What to work on: What lines of the data below hold the string "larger"? Copy each one out.

(Items listed in a dataset)
########################################
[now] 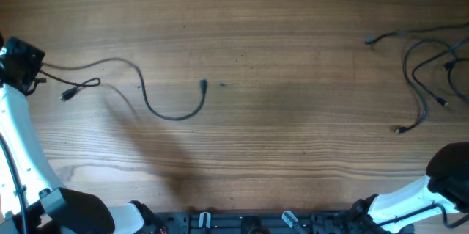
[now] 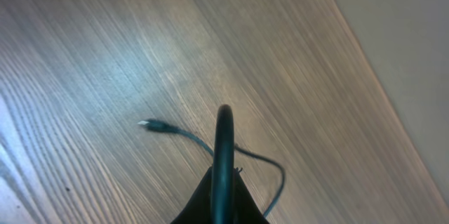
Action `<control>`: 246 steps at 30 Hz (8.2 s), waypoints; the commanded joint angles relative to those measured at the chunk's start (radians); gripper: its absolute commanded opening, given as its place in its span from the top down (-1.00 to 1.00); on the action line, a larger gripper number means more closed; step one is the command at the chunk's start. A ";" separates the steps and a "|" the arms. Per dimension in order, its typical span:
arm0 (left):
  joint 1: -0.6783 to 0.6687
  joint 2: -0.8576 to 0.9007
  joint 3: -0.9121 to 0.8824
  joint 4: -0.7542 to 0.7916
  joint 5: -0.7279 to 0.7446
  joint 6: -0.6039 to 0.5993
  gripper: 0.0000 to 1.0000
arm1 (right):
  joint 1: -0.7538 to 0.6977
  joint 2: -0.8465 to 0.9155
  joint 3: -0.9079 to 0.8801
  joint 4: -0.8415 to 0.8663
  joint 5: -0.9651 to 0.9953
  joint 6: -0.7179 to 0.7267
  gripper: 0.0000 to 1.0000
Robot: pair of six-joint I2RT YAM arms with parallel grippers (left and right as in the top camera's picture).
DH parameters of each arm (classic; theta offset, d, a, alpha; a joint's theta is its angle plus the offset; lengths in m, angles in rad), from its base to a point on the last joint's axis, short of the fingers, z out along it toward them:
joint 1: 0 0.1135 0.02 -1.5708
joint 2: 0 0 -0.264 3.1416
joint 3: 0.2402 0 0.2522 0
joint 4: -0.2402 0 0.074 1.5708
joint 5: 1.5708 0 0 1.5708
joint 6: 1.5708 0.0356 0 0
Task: Untangle cables
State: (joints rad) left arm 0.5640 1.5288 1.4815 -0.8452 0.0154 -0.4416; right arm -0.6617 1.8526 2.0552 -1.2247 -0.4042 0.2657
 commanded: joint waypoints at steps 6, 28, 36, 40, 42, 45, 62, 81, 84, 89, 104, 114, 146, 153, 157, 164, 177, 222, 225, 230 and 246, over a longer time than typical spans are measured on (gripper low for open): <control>-0.219 0.006 0.007 -0.025 0.066 -0.008 0.92 | 0.140 -0.093 0.008 0.088 -0.290 -0.156 0.91; -0.814 0.006 0.007 -0.050 0.186 -0.015 0.92 | 0.141 0.055 0.007 0.801 0.212 0.229 0.92; -0.844 0.006 0.007 -0.015 0.186 -0.016 0.92 | 0.142 0.280 0.007 0.533 0.220 0.153 -0.68; -0.844 0.006 0.007 -0.014 0.186 -0.016 0.92 | 0.142 0.263 0.007 0.431 0.214 0.153 -0.99; -0.844 0.006 0.007 -0.015 0.187 -0.016 0.92 | 0.142 0.229 0.007 0.369 0.183 0.152 -0.99; -0.844 0.006 0.007 -0.015 0.187 -0.016 0.92 | 0.144 0.174 0.008 0.280 0.082 0.116 -0.99; -0.890 0.185 0.007 0.041 0.317 -0.248 -0.79 | 0.482 0.103 0.007 0.005 -0.240 -0.277 -0.99; -0.637 0.027 0.011 -0.341 0.068 -0.102 -1.00 | 0.732 0.103 0.007 -0.019 -0.168 -0.292 -0.98; -0.540 0.010 0.011 -0.298 0.033 -0.151 -1.00 | 0.787 0.105 0.002 -0.015 -0.168 -0.288 -0.97; -0.293 0.005 0.011 -0.266 0.081 -0.166 -1.00 | 0.914 0.121 -0.002 0.006 -0.168 -0.288 -0.93; -0.055 0.005 0.011 -0.198 0.128 -0.013 -1.00 | 1.426 0.389 -0.002 0.356 -0.104 -0.185 -0.43; -0.016 0.006 0.011 -0.210 0.133 -0.006 -1.00 | 1.590 0.555 -0.002 0.541 0.055 -0.182 -0.18; -0.520 0.008 0.009 -0.151 0.204 -0.009 -0.93 | 0.614 -0.385 0.003 0.138 0.195 -0.027 0.91; -0.732 0.036 0.009 -0.058 0.204 -0.011 -0.95 | 0.244 -0.487 0.004 0.094 0.144 -0.026 0.91; -0.827 0.092 0.009 -0.014 0.204 -0.011 -0.96 | 0.070 -0.490 0.003 0.078 0.130 0.000 0.92; -0.889 0.174 0.009 0.016 0.204 -0.011 -0.96 | 0.049 -0.327 -0.002 -0.068 0.164 0.041 0.91; -0.896 0.189 0.009 0.042 0.204 -0.011 -1.00 | 0.133 0.206 -0.002 -0.041 0.175 0.048 0.92; -0.896 0.189 0.009 0.041 0.204 -0.011 -1.00 | 0.651 -0.487 -0.061 -0.187 0.154 -0.095 -1.00; -0.896 0.189 0.009 0.041 0.204 -0.011 -1.00 | 0.651 -0.560 -0.206 -0.045 0.158 -0.132 -0.99; -0.896 0.188 0.009 0.041 0.204 -0.011 -1.00 | 0.651 -0.830 -0.657 0.341 0.167 -0.135 -1.00; -0.896 0.188 0.009 0.041 0.204 -0.011 -1.00 | 0.715 -1.724 -1.858 1.222 0.377 -0.135 -0.99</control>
State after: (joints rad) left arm -0.3283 1.7092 1.4899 -0.8062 0.2111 -0.4644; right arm 0.0200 0.2310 0.2939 -0.0334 -0.1032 0.1341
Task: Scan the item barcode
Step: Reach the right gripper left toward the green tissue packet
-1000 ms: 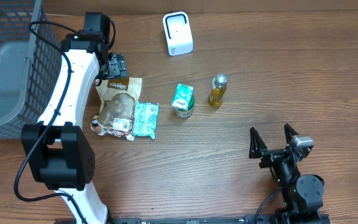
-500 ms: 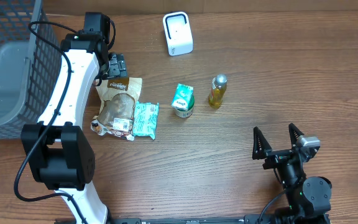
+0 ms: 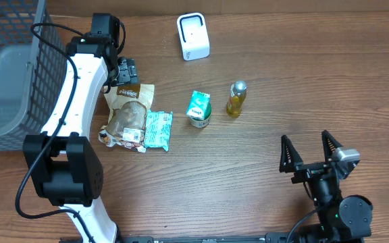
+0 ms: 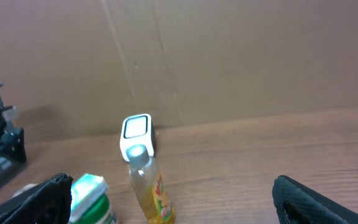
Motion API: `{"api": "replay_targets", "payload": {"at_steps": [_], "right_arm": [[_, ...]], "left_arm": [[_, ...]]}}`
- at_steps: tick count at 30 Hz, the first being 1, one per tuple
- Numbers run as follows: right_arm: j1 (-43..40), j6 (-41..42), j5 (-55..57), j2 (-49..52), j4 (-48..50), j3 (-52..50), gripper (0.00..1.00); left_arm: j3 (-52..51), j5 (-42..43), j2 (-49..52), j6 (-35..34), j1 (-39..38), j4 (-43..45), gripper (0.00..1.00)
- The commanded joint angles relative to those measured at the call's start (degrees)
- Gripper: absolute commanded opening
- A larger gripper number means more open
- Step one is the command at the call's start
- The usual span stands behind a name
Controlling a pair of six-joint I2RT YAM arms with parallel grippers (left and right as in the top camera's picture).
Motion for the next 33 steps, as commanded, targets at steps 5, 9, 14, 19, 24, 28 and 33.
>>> {"api": "replay_targets", "payload": {"at_steps": [5,9,14,19,24,28,33], "right_arm": [[-0.20,5.51,-2.36,9.70,-0.72,12.15,1.00],[-0.20,6.23,-5.92,17.68,-5.60,20.41,1.00],[-0.20,8.59,-9.92,32.48,-19.82,36.09,1.00],[-0.20,8.59,-17.25,45.18,-30.36,48.61,1.00],[-0.20,8.57,-25.16,52.92,-27.19,51.23,1.00],[-0.17,8.96,-36.35,57.92,-26.58,51.23,1.00],[0.68,12.00,-43.50,64.15,-26.23,51.23,0.85]], "left_arm": [[0.68,-1.18,-0.24,0.00,-0.22,0.11,1.00],[0.68,-1.18,-0.24,0.00,-0.22,0.11,1.00],[0.68,-1.18,-0.24,0.00,-0.22,0.11,1.00],[0.68,-1.18,-0.24,0.00,-0.22,0.11,0.99],[0.68,-1.18,-0.24,0.00,-0.22,0.11,1.00],[0.68,-1.18,-0.24,0.00,-0.22,0.11,0.99],[0.68,-1.18,-0.24,0.00,-0.22,0.11,1.00]]}}
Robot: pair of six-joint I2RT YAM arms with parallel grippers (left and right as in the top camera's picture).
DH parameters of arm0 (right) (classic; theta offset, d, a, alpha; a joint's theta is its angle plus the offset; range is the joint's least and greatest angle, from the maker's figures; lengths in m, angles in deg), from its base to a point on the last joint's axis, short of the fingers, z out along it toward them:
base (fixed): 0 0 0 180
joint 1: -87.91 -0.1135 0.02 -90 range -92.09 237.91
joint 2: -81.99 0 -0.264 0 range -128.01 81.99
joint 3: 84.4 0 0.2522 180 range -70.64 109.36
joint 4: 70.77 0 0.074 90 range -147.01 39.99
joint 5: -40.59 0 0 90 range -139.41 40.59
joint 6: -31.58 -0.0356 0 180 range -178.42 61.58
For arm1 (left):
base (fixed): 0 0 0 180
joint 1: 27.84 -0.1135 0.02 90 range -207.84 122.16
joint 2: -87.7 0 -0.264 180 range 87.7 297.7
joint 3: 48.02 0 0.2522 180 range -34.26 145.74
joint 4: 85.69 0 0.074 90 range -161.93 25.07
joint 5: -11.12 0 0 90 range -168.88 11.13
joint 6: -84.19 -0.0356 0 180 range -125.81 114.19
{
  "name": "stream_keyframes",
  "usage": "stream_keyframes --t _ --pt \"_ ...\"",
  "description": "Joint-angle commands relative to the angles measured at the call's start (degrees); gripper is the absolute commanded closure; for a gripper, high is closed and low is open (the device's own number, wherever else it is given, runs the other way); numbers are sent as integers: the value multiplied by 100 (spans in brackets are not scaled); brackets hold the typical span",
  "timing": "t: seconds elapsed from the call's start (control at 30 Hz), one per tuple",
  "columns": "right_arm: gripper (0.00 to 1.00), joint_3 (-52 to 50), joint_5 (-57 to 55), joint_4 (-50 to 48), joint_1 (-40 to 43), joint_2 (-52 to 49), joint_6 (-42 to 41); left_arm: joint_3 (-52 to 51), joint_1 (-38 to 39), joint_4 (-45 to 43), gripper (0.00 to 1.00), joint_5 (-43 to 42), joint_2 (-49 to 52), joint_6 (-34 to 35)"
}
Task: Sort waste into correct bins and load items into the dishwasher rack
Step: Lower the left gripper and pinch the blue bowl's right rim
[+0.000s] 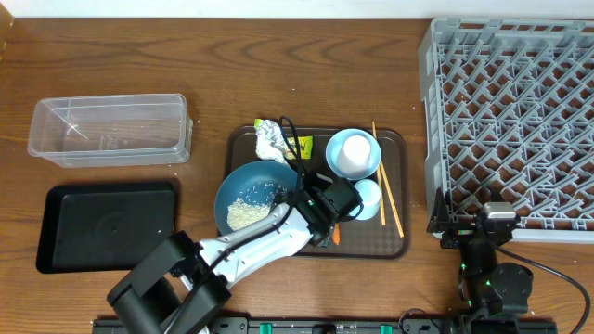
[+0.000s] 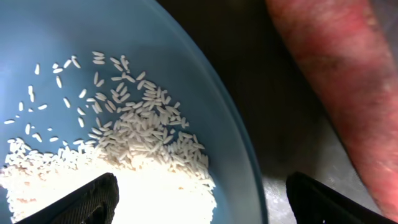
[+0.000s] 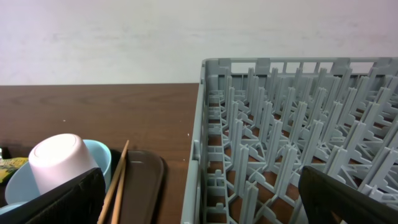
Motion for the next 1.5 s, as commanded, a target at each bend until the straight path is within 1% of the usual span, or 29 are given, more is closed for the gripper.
stream_keyframes --t 0.0,0.07,0.27,0.4,0.67,0.9,1.0,1.23,1.3,1.4,1.47 --pt "1 -7 -15 26 31 31 68 72 7 -2 11 271 122 -11" --pt "1 -7 -17 24 31 31 68 70 7 -20 14 271 170 -9" --pt "1 -7 -15 24 31 31 68 63 7 -138 16 267 221 81" --pt "1 -7 -15 24 31 31 68 63 7 -164 23 267 221 122" --pt "1 -7 -15 24 31 31 68 63 7 -153 24 269 234 118" --pt "1 -7 -17 26 31 31 68 61 7 -162 28 269 437 118" --pt "1 -7 -17 24 31 31 68 61 7 -177 34 269 479 120" --pt "1 -7 -17 26 31 31 68 61 7 -197 40 269 479 122" --pt "1 -7 -17 26 31 31 68 61 7 -197 44 269 479 120" --pt "1 -7 -17 26 31 31 68 61 7 -197 55 269 479 120" --pt "1 -7 -17 24 31 31 68 61 7 -199 58 269 479 122"
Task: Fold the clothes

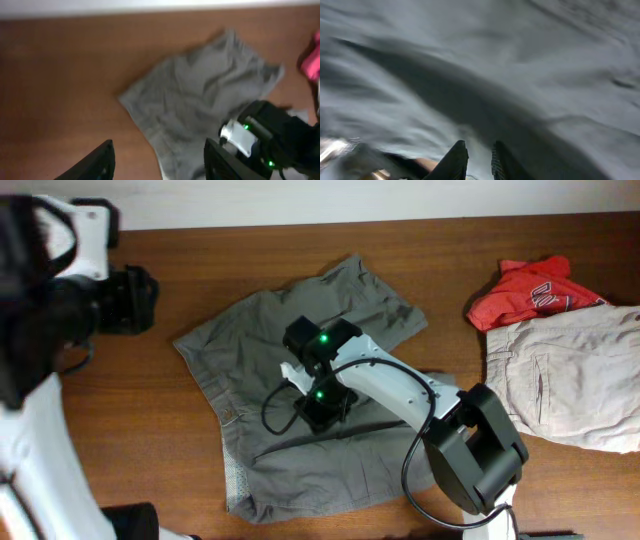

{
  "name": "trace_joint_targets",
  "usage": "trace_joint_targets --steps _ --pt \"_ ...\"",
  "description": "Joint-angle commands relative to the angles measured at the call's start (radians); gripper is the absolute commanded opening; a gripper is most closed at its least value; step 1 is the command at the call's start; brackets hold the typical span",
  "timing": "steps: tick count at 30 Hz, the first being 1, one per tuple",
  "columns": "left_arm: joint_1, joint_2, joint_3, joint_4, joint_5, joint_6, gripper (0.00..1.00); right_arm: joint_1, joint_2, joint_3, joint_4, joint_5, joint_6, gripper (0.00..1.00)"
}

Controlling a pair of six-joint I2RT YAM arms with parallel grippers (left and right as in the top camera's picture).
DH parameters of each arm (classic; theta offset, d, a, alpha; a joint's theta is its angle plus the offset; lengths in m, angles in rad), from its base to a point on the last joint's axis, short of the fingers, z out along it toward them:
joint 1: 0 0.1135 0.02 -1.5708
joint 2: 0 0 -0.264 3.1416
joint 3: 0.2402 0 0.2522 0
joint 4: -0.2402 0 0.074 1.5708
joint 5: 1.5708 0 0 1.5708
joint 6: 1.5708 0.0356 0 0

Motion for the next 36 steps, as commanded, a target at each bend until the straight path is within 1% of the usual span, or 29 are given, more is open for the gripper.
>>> trace_joint_targets --steps 1,3,5,6,11,15,18,22,26,30,32,33,36 --pt "-0.008 0.0 -0.09 0.0 0.057 0.009 0.56 -0.003 -0.008 -0.099 0.089 0.213 0.007 0.23" --pt "-0.022 0.0 -0.13 0.002 0.058 0.009 0.54 -0.041 -0.007 -0.163 0.2 0.228 0.06 0.27" --pt "-0.033 0.0 -0.14 0.003 0.058 0.009 0.53 -0.083 -0.007 -0.186 0.246 0.228 0.079 0.27" --pt "-0.047 0.0 -0.144 0.006 0.058 0.009 0.53 -0.143 -0.007 -0.2 0.285 0.228 0.1 0.27" --pt "-0.087 0.0 -0.144 0.014 0.057 0.01 0.54 -0.324 -0.007 -0.201 0.378 0.231 0.179 0.27" --pt "-0.092 0.0 -0.154 0.016 0.057 0.009 0.54 -0.441 -0.007 -0.2 0.44 0.223 0.18 0.24" --pt "-0.092 0.0 -0.187 0.028 0.057 0.009 0.54 -0.485 -0.009 -0.172 0.429 0.157 0.104 0.22" --pt "-0.093 0.0 -0.297 0.068 0.059 0.007 0.54 -0.488 -0.022 -0.102 0.34 0.085 0.047 0.22" --pt "-0.093 0.0 -0.439 0.125 0.058 -0.003 0.52 -0.457 -0.052 -0.009 0.171 0.002 -0.002 0.22" --pt "-0.093 0.0 -0.545 0.175 0.059 -0.003 0.52 -0.396 -0.114 0.018 0.079 0.003 -0.003 0.27" --pt "-0.093 0.0 -0.603 0.18 0.063 -0.011 0.52 -0.369 -0.135 0.018 0.064 0.002 0.01 0.29" --pt "-0.093 0.0 -0.676 0.183 0.113 -0.01 0.52 -0.348 -0.145 0.018 0.061 0.003 0.045 0.33" --pt "-0.093 0.0 -0.805 0.21 0.201 -0.01 0.52 -0.346 -0.145 0.018 0.063 0.002 0.127 0.33"
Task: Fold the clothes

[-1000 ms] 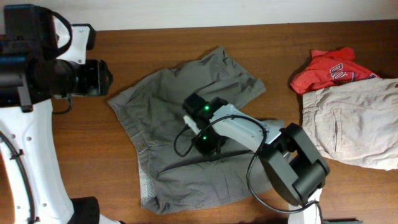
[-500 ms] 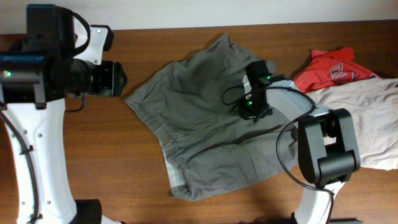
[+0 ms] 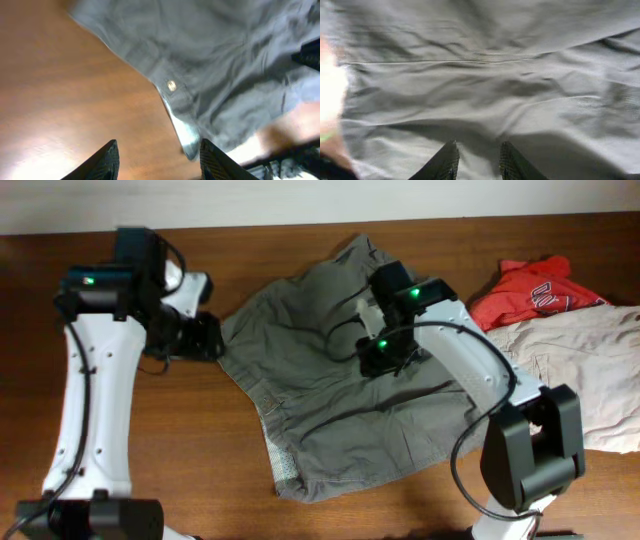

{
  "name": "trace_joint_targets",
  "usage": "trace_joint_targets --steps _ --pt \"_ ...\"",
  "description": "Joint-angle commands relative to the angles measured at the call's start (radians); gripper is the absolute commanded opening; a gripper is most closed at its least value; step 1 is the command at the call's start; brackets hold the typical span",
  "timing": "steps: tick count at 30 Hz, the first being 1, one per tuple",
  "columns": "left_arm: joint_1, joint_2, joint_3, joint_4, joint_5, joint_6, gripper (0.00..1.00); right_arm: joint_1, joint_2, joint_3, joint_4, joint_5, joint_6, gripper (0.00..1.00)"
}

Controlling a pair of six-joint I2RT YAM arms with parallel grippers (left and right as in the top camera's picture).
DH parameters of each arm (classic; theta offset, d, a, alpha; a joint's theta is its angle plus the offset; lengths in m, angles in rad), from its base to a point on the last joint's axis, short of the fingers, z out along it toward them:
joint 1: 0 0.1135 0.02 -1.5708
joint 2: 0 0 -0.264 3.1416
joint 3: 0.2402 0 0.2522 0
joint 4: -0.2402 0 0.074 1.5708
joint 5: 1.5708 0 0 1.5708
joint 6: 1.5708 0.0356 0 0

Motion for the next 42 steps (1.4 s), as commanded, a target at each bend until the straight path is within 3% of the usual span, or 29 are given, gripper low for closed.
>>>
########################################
Result of this exercise:
Action `<control>`: 246 steps at 30 Hz (8.2 s), waypoints; the commanded joint angles relative to those measured at the chunk's start (radians); gripper: its absolute commanded opening, given as its place in its span from the top down (-1.00 to 1.00); on the action line, a larger gripper number means more closed; step one is the command at the chunk's start. A ";" separates the steps and a "|" the arms. Per dimension in order, its typical span:
- A larger gripper number means more open

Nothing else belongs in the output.